A group of developers, architects and planners have joined forces to map out an inclusive and environmentally responsible vision to address the needs of the Bridge-Bonaventure and Pointe-du-Moulins sector, in consultation with the City of Montréal.

This project, which calls for the re-urbanization of one of Montréal’s most visible and attractive areas, centred around the Peel Basin and its vicinity, will require investments in the billions of dollars. Its stated goal is to deploy every available means to tackle the housing shortage, combat climate change by deterring urban sprawl, and make it possible for many Montrealers and families to stay in or return to the city to live.

In unveiling their vision, the members of this alliance of urban development professionals announced the start of a consultative process involving community and business groups as well as citizens to further the discussions initiated by the city on how best to develop this key area at the gateway to Montréal’s downtown.

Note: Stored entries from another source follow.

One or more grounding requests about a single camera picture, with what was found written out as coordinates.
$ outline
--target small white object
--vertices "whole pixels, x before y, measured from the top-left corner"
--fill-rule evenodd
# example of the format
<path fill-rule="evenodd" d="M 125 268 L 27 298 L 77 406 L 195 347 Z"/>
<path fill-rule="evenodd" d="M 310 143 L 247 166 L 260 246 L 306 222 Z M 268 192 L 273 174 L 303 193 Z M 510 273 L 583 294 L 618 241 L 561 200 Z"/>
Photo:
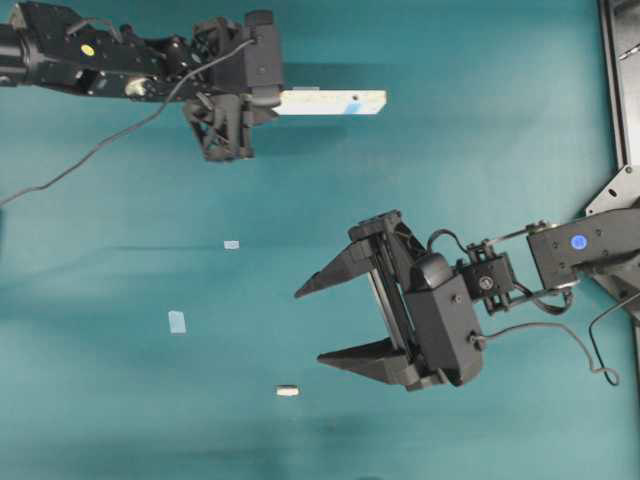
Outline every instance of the small white object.
<path fill-rule="evenodd" d="M 300 388 L 297 385 L 278 385 L 276 395 L 279 397 L 297 397 L 300 395 Z"/>
<path fill-rule="evenodd" d="M 225 240 L 224 241 L 224 249 L 225 250 L 238 250 L 240 248 L 240 240 Z"/>
<path fill-rule="evenodd" d="M 171 335 L 185 335 L 187 333 L 187 324 L 184 321 L 183 312 L 169 312 L 169 330 Z"/>
<path fill-rule="evenodd" d="M 385 90 L 285 90 L 279 115 L 375 115 L 387 104 Z"/>
<path fill-rule="evenodd" d="M 147 79 L 144 77 L 137 77 L 129 81 L 124 87 L 124 94 L 127 97 L 144 97 L 147 93 L 145 83 Z"/>

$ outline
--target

The members of the group are Provencher_Roy, Fahey & Associés, Lemay, ACDF, Neuf Architectes, Cycle Capital, Groupe Devimco, Broccolini, Groupe Mach and COPRIM.

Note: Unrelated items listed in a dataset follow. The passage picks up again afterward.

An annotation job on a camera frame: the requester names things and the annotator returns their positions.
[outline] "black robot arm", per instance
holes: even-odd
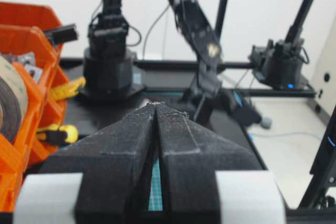
[[[217,65],[222,49],[197,0],[169,0],[177,29],[197,55],[197,74],[182,102],[201,112],[206,100],[215,98],[222,83]],[[122,15],[121,0],[102,0],[103,9],[89,25],[90,47],[85,51],[83,92],[94,100],[126,100],[143,87],[132,83],[133,53],[127,49],[129,24]]]
[[[185,98],[200,95],[213,98],[222,85],[217,78],[217,65],[222,54],[218,38],[197,0],[169,0],[169,3],[174,10],[177,29],[199,61],[197,76]]]

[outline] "screw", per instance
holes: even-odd
[[[208,45],[208,54],[211,58],[216,57],[219,54],[219,47],[217,47],[215,44],[210,43]]]

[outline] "yellow tool handle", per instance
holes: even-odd
[[[86,85],[86,80],[84,77],[80,77],[69,83],[57,86],[50,90],[50,95],[55,101],[75,97],[80,88]]]
[[[64,146],[78,140],[78,130],[73,125],[51,124],[37,129],[37,139],[49,144]]]

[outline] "white floor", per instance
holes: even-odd
[[[272,118],[272,127],[264,130],[252,126],[248,132],[277,135],[308,132],[322,139],[325,125],[308,107],[305,99],[254,98],[253,103],[263,116]],[[312,135],[294,134],[278,137],[253,136],[253,141],[273,172],[289,207],[297,208],[310,182],[309,174],[320,140]]]

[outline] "orange plastic bin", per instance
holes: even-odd
[[[36,65],[43,69],[35,83],[22,65],[13,63],[26,85],[29,104],[13,144],[0,134],[0,211],[14,210],[28,165],[44,161],[57,150],[37,140],[36,130],[61,124],[66,112],[67,102],[56,102],[49,95],[50,88],[69,82],[58,65],[62,45],[54,48],[43,33],[59,26],[50,7],[0,2],[0,52],[21,55],[32,51]]]

The members of the group say that in the context of the housing crisis, urban sprawl and the climate emergency, opportunities for densification in the city centre like this one are all too rare and must be seized.

“We have a duty to take account of these very timely issues,” explained Brian Fahey, President of planning, landscape architecture and urban design firm Fahey & Associés and one of the group’s spokespersons. “Introducing taller buildings is therefore necessary to free up as much ground surface as possible for the benefit of a quality living environment. In building tall, however, we can draw inspiration from more refined models and complement the skyline, thereby shaping a sustainable and higher-quality neighbourhood.”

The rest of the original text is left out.